IntelliJ IDEA 2017.3: Support for Kotlin Multi-platform Projects

The Kotlin plugin bundled with IntelliJ IDEA 2017.3 has been updated to Kotlin 1.2. The key new feature of Kotlin 1.2 is its support for multi-platform projects – projects where the same code is compiled to target the JVM or JavaScript. Such projects consist of common modules, containing platform-independent code, and platform-specific modules. To support calling the platform-specific APIs from common code, the common code can specify expected declarations, and then platform-specific modules need to provide the actual declarations. The IDE now supports creating and running multi-platform projects, as well as code editing and navigation assistance for expected and actual declarations.

Template Multi-platform project

First of all, now it is possible to create a template project to start exploring the new Multi-platform projects feature.
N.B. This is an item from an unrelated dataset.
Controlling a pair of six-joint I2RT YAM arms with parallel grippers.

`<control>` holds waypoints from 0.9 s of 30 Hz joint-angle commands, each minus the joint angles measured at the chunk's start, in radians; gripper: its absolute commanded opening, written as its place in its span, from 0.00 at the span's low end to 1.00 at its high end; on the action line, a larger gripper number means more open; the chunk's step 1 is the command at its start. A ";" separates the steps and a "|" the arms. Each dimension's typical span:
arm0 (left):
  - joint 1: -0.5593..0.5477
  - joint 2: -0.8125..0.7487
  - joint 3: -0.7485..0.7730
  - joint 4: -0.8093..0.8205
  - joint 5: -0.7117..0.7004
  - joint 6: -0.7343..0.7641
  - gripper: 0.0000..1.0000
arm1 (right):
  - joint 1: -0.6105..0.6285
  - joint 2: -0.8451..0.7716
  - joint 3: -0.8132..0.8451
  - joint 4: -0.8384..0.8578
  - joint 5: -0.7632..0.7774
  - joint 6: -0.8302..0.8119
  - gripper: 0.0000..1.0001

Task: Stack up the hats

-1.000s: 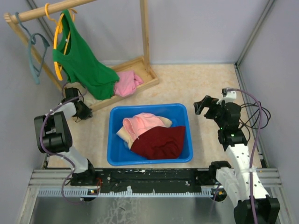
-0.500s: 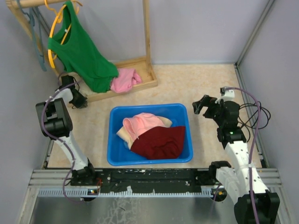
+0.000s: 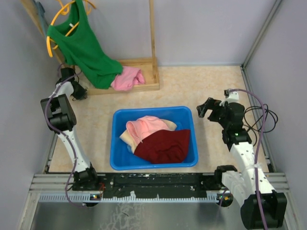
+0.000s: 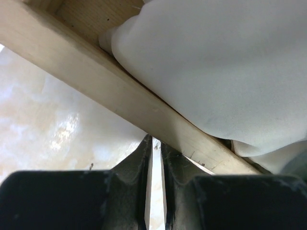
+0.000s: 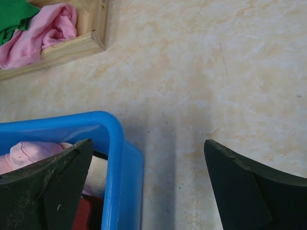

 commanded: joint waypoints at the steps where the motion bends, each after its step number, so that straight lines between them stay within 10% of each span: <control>1: 0.006 0.055 0.075 0.084 0.013 0.008 0.18 | -0.003 -0.001 0.008 0.041 -0.023 -0.005 0.99; 13: 0.045 0.080 0.219 0.037 0.087 0.014 0.20 | 0.176 -0.007 0.051 -0.061 0.067 -0.006 0.99; 22: -0.007 -0.400 -0.250 0.123 0.180 -0.011 0.30 | 0.302 0.041 0.078 -0.185 0.251 -0.003 0.99; 25: -0.035 -0.592 -0.416 0.185 0.251 0.000 0.41 | 0.302 0.077 0.075 -0.165 0.268 -0.004 0.99; 27: -0.048 -0.730 -0.521 0.231 0.278 -0.002 0.72 | 0.303 0.118 0.080 -0.148 0.266 -0.005 0.96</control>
The IDE will generate a multi-platform project with the following modules: a common module for the shared code between the platforms, and two platform-specific modules, one for JVM and another for JavaScript.
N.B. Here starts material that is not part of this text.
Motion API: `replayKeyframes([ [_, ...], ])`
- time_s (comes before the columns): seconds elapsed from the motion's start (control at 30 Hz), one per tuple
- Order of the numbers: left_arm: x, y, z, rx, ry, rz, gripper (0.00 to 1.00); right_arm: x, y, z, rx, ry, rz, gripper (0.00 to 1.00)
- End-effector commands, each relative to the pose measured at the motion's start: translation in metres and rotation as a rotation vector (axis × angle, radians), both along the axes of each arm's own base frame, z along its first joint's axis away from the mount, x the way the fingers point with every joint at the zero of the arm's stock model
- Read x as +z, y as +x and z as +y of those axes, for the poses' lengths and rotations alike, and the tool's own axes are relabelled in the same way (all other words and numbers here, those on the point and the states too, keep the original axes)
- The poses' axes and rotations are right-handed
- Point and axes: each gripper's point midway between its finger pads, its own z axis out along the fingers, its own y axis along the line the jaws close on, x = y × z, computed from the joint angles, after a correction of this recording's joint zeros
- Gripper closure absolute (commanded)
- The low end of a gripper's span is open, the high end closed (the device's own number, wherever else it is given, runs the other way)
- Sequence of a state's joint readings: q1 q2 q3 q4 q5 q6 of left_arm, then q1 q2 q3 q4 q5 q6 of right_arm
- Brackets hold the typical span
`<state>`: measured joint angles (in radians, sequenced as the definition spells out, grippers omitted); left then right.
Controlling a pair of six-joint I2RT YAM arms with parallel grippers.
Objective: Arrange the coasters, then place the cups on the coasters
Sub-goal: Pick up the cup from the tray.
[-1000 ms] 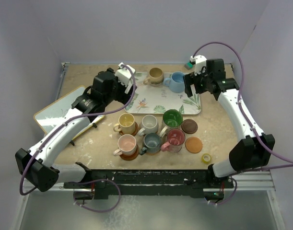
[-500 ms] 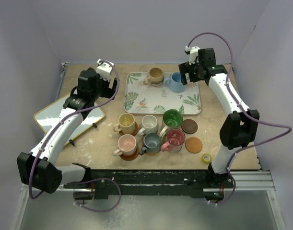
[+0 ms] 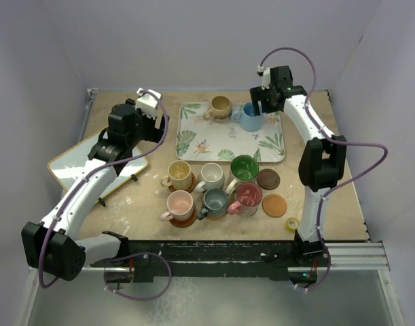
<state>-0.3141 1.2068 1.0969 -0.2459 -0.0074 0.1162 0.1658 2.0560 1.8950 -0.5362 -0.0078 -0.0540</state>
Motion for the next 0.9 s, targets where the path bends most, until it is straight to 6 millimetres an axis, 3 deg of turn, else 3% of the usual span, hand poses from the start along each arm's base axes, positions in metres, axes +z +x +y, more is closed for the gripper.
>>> replayKeyframes([
  [0.0,0.021,0.0,-0.003,-0.029,-0.027,-0.084,0.16,0.024,0.02,0.001,-0.061,0.018,-0.067,0.22],
  [0.43,0.019,-0.005,-0.006,-0.06,-0.026,-0.087,0.17,0.0,0.042,-0.002,-0.099,-0.01,-0.025,0.44],
  [0.87,0.017,-0.008,-0.009,-0.076,-0.033,-0.083,0.18,-0.028,0.048,-0.007,-0.113,-0.05,0.03,0.51],
])
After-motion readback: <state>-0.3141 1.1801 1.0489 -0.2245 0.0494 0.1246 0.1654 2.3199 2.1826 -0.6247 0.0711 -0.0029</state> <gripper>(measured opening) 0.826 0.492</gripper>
Please keep in mind that multi-platform projects should be built with Gradle.

When you compile a project such as this for a specific platform, IntelliJ IDEA generates the code for both the common and platform-specific parts.

Detecting expected declarations without the corresponding actual declarations

To call platform-specific code from a common module, you can specify expected declarations – declarations for which all platform-specific modules need to provide actual declarations.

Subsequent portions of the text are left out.